After the absolute failure in Turkey, Mallory (Fanis), the new head of the Intelligence Committee, politely makes it clear to M that she has expired and it is time to think about resignation, to which M replies that he can put his proposal for resignation to where the sun is it does not shine. On the way to headquarters, M discovers that her personal computer was hacked, and then the MI-6 building collapses like a house of cards, and with it the lives of those involved in this small game. In the game, by the way, a new face naturally appears – the crazy computer scientist Silva (repainted as blond Bardem), who has long-standing abacus with both Bond and M.

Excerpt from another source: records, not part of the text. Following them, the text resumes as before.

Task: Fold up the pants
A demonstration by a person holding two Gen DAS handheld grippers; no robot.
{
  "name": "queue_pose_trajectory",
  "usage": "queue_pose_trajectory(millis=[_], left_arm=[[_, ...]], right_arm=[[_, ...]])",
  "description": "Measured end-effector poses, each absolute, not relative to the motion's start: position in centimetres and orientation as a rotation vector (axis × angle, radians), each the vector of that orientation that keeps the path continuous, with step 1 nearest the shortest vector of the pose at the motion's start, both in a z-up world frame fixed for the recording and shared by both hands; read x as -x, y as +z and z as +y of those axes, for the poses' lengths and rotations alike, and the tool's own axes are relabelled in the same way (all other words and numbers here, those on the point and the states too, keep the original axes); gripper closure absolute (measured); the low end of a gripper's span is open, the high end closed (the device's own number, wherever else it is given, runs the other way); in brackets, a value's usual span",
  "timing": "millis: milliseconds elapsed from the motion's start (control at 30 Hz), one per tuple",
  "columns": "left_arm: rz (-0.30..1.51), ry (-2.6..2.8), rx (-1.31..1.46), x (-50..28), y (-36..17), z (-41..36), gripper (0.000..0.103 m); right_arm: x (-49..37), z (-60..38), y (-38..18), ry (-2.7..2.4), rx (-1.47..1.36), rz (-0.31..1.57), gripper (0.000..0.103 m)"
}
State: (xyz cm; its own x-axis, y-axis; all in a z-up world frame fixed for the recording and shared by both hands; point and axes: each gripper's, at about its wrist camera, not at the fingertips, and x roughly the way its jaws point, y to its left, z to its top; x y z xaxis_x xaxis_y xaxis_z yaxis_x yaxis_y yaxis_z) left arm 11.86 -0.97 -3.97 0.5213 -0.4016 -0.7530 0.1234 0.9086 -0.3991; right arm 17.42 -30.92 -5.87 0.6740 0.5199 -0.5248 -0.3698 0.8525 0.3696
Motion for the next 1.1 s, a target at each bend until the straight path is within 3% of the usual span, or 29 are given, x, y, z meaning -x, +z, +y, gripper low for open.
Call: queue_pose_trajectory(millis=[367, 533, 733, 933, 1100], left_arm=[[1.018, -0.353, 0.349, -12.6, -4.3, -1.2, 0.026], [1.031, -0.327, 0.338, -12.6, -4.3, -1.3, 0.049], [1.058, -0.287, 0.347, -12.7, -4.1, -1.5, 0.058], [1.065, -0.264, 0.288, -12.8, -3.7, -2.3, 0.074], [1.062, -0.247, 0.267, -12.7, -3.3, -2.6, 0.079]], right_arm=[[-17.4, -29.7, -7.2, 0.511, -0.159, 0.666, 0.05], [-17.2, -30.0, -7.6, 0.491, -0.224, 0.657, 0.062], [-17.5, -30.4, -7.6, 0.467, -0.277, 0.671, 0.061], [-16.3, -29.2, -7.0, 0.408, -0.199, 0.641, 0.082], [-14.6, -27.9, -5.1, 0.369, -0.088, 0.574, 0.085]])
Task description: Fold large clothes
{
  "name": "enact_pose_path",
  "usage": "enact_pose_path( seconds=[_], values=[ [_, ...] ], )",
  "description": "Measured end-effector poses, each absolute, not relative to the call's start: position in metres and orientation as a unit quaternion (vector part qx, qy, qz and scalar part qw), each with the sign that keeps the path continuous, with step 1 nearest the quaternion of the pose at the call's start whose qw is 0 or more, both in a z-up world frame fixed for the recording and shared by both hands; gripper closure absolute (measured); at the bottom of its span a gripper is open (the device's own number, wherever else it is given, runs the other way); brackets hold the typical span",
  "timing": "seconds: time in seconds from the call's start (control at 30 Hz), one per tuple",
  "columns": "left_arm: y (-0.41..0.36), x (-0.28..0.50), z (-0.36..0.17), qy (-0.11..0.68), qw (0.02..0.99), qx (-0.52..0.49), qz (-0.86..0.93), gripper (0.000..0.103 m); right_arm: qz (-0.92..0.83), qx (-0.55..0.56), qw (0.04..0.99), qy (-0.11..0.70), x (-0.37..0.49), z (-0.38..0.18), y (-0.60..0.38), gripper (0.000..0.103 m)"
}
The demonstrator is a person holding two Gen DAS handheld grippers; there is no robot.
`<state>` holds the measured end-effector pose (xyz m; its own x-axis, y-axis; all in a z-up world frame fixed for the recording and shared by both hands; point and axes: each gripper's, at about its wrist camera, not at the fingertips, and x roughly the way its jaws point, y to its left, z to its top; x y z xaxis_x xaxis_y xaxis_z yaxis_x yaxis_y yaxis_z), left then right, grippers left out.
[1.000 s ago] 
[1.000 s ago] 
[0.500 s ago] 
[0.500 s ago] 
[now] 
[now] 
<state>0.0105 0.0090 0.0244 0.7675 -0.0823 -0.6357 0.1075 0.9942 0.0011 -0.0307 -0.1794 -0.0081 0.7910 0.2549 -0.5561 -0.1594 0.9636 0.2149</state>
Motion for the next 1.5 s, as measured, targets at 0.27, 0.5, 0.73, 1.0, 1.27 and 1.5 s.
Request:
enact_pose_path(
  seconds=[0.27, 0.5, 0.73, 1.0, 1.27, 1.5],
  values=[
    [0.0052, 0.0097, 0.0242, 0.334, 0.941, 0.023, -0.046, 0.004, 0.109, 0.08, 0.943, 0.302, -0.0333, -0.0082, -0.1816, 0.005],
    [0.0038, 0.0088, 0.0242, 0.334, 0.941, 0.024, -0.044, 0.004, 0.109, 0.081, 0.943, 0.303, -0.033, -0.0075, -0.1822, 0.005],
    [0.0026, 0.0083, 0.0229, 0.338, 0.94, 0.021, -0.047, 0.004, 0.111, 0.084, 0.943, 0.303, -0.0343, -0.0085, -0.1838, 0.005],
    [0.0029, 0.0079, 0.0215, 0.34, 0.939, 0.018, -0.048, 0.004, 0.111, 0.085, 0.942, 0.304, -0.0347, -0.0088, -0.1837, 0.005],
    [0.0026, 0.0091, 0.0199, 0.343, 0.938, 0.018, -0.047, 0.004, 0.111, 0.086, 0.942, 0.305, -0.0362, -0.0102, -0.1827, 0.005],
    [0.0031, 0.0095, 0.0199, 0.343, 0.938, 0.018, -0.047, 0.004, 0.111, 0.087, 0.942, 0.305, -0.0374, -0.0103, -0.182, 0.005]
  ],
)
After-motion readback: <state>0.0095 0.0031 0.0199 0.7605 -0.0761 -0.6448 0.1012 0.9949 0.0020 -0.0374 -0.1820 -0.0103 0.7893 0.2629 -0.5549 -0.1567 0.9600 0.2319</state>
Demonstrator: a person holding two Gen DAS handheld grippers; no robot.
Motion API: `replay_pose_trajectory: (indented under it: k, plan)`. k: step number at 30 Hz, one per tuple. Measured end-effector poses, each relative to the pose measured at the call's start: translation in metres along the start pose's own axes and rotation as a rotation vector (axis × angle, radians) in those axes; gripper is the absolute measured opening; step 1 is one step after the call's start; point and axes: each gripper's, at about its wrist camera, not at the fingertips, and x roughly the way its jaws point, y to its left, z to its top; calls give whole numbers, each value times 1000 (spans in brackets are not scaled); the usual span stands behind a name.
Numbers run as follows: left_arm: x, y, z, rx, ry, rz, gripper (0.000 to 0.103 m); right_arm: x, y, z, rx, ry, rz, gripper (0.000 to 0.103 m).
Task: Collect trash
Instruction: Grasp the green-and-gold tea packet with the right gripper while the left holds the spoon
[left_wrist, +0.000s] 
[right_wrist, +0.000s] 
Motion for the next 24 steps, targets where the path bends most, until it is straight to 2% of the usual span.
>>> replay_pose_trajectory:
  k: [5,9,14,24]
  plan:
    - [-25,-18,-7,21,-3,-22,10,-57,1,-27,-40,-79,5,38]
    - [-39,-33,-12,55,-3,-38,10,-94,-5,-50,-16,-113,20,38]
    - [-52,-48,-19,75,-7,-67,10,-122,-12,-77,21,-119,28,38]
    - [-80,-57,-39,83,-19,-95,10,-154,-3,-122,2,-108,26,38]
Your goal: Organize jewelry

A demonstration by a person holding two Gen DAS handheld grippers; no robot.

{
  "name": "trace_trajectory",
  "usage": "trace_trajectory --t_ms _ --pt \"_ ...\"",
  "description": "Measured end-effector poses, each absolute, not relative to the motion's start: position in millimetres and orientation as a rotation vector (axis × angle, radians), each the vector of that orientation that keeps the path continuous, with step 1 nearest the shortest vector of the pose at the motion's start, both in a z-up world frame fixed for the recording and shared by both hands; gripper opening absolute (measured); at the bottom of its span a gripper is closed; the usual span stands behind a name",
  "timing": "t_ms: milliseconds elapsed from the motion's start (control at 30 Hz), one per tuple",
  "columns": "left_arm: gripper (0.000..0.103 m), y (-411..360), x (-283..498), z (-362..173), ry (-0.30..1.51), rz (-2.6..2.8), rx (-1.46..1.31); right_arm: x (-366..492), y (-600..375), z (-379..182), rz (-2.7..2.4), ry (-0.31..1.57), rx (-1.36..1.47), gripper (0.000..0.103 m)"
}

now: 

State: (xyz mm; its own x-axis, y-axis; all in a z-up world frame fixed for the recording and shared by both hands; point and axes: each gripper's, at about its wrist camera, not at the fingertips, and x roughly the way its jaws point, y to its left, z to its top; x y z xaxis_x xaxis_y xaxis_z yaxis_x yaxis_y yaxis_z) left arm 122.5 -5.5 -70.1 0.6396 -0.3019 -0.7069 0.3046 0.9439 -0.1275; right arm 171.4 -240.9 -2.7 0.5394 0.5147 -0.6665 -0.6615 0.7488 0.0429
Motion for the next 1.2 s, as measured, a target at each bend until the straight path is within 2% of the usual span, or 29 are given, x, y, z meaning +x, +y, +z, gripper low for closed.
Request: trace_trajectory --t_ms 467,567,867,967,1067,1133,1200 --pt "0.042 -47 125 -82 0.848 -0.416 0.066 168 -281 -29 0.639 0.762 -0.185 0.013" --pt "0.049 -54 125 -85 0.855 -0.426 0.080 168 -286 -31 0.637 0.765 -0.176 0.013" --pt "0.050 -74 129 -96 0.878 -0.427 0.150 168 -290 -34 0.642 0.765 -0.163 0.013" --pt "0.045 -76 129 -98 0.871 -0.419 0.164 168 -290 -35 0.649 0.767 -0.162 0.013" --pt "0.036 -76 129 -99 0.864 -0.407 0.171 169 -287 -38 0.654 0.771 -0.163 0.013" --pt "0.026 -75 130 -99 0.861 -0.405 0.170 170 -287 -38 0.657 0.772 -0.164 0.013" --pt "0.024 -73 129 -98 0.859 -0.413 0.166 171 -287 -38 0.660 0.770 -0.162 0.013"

What Mendes did with Bond can only be compared with what Nolan did with Batman – only the lazy did not build parallels between Skyfall and the trilogy on justice advocate in latex. Mendes juggles old cliches so cleverly that, for all their vulgarity and pretense, they look fresh and surprisingly ironic: the credits are still vigorous, Bond is still cool, the villain is still angry, and M is still the same bitch. There is only one difference: the stakes this time are indecently high. Skyfall is the most personal, most intelligent, most inventive Bond of all that has been released recently. Agent 007 and M from ordinary characters turned into lively, voluminous images: Bond returns to his native Scottish heathlands and recalls his childhood, and the old woman quotes Tennyson, shoots at terrorists and suddenly turns into a new Bond girl (!) – the French-speaking French Marlo plays the role of a beautiful but absolutely meaningless decoration. The relationship between the main three (M, Bond, Silva) is akin to strife in a Swedish family, even though open sexual subtext is present in a decent amount. Bardem, the main local attraction, gives out an Oscar-caliber performance: a monologue on rats in the 70th minute is probably the best thing that is available at Skyfall. Mendes’ ingenious idea – to repaint the Spaniard as a blonde – worked one hundred percent. Silva clings to the tied Bond, giggles infectiously, shoots at everyone in a row and envies with enviable persistence the dignity of the defenseless pensioner who once nearly killed him.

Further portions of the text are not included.